Friday, June 06, 2014

John Banville wins orestigious Spanish literary award

John Banville, who won the Booker Prize in 2005 for his novel The Sea, has won the prestigious Prince of Asturias award for literature

John Banville has won the Prince of Asturias literature award
John Banville has won the Prince of Asturias literature award Photo: EPA/EMILIO NARANJO
The Man Booker Prize-winning writer John Banville has been awarded Spain's prestigious Prince of Asturias literature award.

Banville beat 23 other contenders to take the €50,000 (around £40,600) prize.

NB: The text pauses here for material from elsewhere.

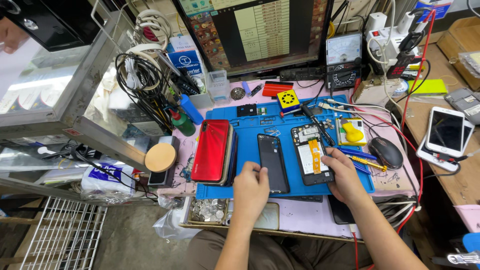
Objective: The person manipulates internal phone components on a workbench, uses a precision sealant tube to mark a component, and handles several phone chassis and a motherboard.
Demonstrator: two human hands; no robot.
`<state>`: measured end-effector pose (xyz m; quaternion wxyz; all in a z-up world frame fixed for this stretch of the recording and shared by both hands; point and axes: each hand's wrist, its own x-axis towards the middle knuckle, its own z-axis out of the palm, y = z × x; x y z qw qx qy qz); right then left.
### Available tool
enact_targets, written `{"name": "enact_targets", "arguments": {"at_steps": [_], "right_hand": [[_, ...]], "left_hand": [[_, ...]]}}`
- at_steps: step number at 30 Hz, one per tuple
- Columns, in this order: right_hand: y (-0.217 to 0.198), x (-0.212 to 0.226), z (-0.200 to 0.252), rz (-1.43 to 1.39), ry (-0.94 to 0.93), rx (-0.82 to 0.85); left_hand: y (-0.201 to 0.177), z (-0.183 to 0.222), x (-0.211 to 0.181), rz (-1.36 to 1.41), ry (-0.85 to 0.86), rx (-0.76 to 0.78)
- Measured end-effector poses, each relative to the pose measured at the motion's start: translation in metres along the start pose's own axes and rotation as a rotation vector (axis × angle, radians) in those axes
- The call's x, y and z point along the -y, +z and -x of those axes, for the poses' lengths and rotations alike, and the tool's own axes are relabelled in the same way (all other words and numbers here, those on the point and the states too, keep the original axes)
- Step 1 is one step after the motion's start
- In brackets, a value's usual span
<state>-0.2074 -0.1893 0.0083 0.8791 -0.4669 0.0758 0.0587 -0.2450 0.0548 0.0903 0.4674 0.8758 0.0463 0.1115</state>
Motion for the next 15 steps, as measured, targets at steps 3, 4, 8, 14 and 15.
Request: {"name": "enact_targets", "arguments": {"at_steps": [3,4,8,14,15], "right_hand": [[-0.003,-0.002,-0.002,-0.007,-0.006,0.008],[-0.003,-0.003,-0.002,-0.005,-0.009,0.022],[0.002,0.0,-0.001,0.041,0.054,-0.012],[0.025,-0.003,0.002,0.533,-0.027,-0.021],[0.029,-0.003,0.004,0.597,-0.027,-0.046]], "left_hand": [[0.017,0.003,0.012,0.046,-0.078,0.024],[0.018,0.004,0.014,0.059,-0.103,0.028],[0.017,0.002,0.017,0.174,-0.151,0.071],[0.02,0.001,0.02,0.315,-0.26,0.161],[0.022,0.0,0.023,0.365,-0.292,0.2]]}}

Literature is one of eight different fields in which prizes are awarded by the Asturias Foundation each year, rewarding individuals and organisations around the world who make a significant contribution to arts, sports, science and public affairs.

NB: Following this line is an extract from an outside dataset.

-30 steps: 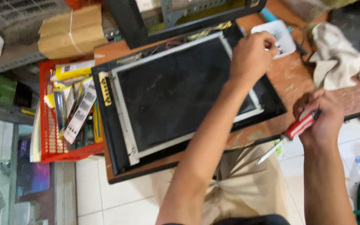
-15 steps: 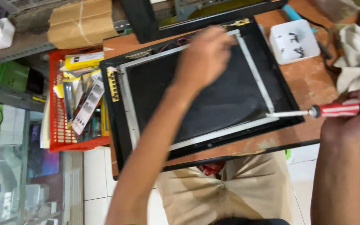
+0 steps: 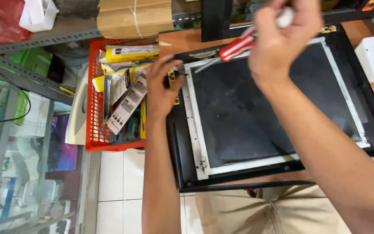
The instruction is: Using a screwdriver to remove screws from the internal metal frame of an electronic device for disassembly.
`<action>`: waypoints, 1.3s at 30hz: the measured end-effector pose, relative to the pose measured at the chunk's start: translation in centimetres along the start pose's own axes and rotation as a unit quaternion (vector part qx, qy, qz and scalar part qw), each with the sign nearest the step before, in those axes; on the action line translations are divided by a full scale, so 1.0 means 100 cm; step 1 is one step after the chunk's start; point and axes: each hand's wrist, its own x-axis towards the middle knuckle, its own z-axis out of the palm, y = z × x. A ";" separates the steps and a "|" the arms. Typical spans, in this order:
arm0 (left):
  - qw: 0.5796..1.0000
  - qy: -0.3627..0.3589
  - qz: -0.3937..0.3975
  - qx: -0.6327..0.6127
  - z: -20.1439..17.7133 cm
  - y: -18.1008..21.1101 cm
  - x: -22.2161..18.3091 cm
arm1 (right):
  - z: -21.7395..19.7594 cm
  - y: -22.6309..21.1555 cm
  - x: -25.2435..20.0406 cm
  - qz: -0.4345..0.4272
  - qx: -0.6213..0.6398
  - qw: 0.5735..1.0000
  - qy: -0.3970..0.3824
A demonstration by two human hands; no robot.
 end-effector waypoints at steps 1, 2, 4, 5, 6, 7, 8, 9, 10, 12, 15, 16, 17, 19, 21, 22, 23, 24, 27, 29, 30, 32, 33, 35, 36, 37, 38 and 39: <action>1.000 -0.022 0.018 0.001 0.001 0.008 0.002 | 0.015 0.000 -0.003 -0.019 -0.014 0.999 -0.040; 1.000 -0.018 0.015 0.000 0.002 0.006 0.000 | 0.022 -0.002 -0.005 -0.020 -0.013 0.999 -0.045; 0.999 -0.046 -0.004 -0.012 0.003 0.005 -0.003 | 0.036 -0.005 -0.008 -0.079 0.006 0.986 -0.147; 0.999 -0.041 -0.006 -0.012 0.002 0.004 -0.004 | 0.039 -0.002 -0.009 -0.080 0.008 0.985 -0.151; 0.999 -0.047 -0.010 -0.017 0.002 0.004 -0.004 | 0.042 0.002 -0.010 -0.122 0.006 0.979 -0.162; 0.998 -0.053 -0.014 -0.022 0.003 0.004 -0.005 | 0.044 0.006 -0.011 -0.165 0.004 0.971 -0.172; 0.998 -0.050 -0.016 -0.022 0.002 0.003 -0.005 | 0.045 0.005 -0.011 -0.165 0.006 0.971 -0.175; 0.998 -0.057 -0.019 -0.022 0.001 0.003 -0.005 | 0.046 0.003 -0.011 -0.151 -0.010 0.973 -0.175; 0.997 -0.067 -0.022 -0.023 0.001 0.003 -0.005 | 0.046 0.001 -0.012 -0.137 -0.029 0.975 -0.173; 0.997 -0.062 -0.036 -0.033 0.000 0.003 -0.008 | 0.049 0.000 -0.011 -0.136 -0.031 0.974 -0.178; 0.996 -0.062 -0.047 -0.042 0.000 0.003 -0.007 | 0.053 0.000 -0.008 -0.140 -0.036 0.972 -0.184; 0.996 -0.065 -0.048 -0.039 0.000 0.004 -0.008 | 0.053 -0.001 -0.008 -0.142 -0.038 0.971 -0.188; 0.996 -0.065 -0.051 -0.041 0.000 0.005 -0.009 | 0.054 0.000 -0.008 -0.141 -0.038 0.971 -0.191; 0.996 -0.067 -0.053 -0.039 -0.002 0.007 -0.007 | 0.057 0.000 -0.006 -0.123 -0.031 0.973 -0.193; 0.996 -0.067 -0.054 -0.036 -0.002 0.008 -0.006 | 0.058 -0.002 -0.004 -0.133 -0.043 0.968 -0.207; 0.996 -0.067 -0.054 -0.035 -0.002 0.009 -0.006 | 0.058 -0.003 -0.003 -0.143 -0.056 0.963 -0.220; 0.996 -0.068 -0.055 -0.035 -0.002 0.009 -0.007 | 0.058 -0.001 -0.004 -0.142 -0.056 0.963 -0.220; 0.995 -0.070 -0.057 -0.033 -0.002 0.010 -0.007 | 0.059 0.001 -0.005 -0.148 -0.053 0.963 -0.220; 0.995 -0.075 -0.061 -0.033 -0.002 0.009 -0.007 | 0.058 0.002 -0.006 -0.141 -0.053 0.965 -0.217; 0.995 -0.077 -0.061 -0.035 -0.002 0.009 -0.007 | 0.058 0.002 -0.006 -0.128 -0.055 0.967 -0.213; 0.995 -0.074 -0.059 -0.036 -0.002 0.009 -0.007 | 0.058 0.002 -0.007 -0.117 -0.065 0.969 -0.208; 0.995 -0.073 -0.057 -0.037 -0.001 0.008 -0.008 | 0.059 0.002 -0.007 -0.106 -0.075 0.971 -0.202; 0.995 -0.073 -0.058 -0.037 -0.001 0.008 -0.008 | 0.059 0.002 -0.007 -0.114 -0.070 0.970 -0.204; 0.995 -0.073 -0.056 -0.037 -0.002 0.008 -0.007 | 0.060 0.003 -0.005 -0.124 -0.064 0.969 -0.205; 0.995 -0.074 -0.057 -0.038 -0.002 0.008 -0.007 | 0.060 0.004 -0.005 -0.130 -0.064 0.968 -0.207; 0.995 -0.075 -0.058 -0.039 -0.002 0.009 -0.008 | 0.060 0.004 -0.006 -0.136 -0.064 0.966 -0.210; 0.995 -0.075 -0.058 -0.039 -0.002 0.009 -0.008 | 0.060 0.003 -0.005 -0.136 -0.064 0.966 -0.209; 0.995 -0.075 -0.061 -0.038 -0.002 0.009 -0.007 | 0.060 0.001 -0.004 -0.141 -0.074 0.956 -0.245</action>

The judges praised Banville's "skill in developing the plot and his mastery of registers and expressive nuances, as well as for his reflections on the secrets of the human heart". The Irish novelist, who is 68, also writes screenplays, drama adaptations and literary criticism.
Banville won the Booker Prize in 2005 for his novel The Sea, about a retired art historian looking back at the events of a formative childhood summer. After winning the Booker, Banville began writing thrillers under his pseudonym, Benjamin Black.
Banville said it was a "great pleasure and a great honour" to win the award.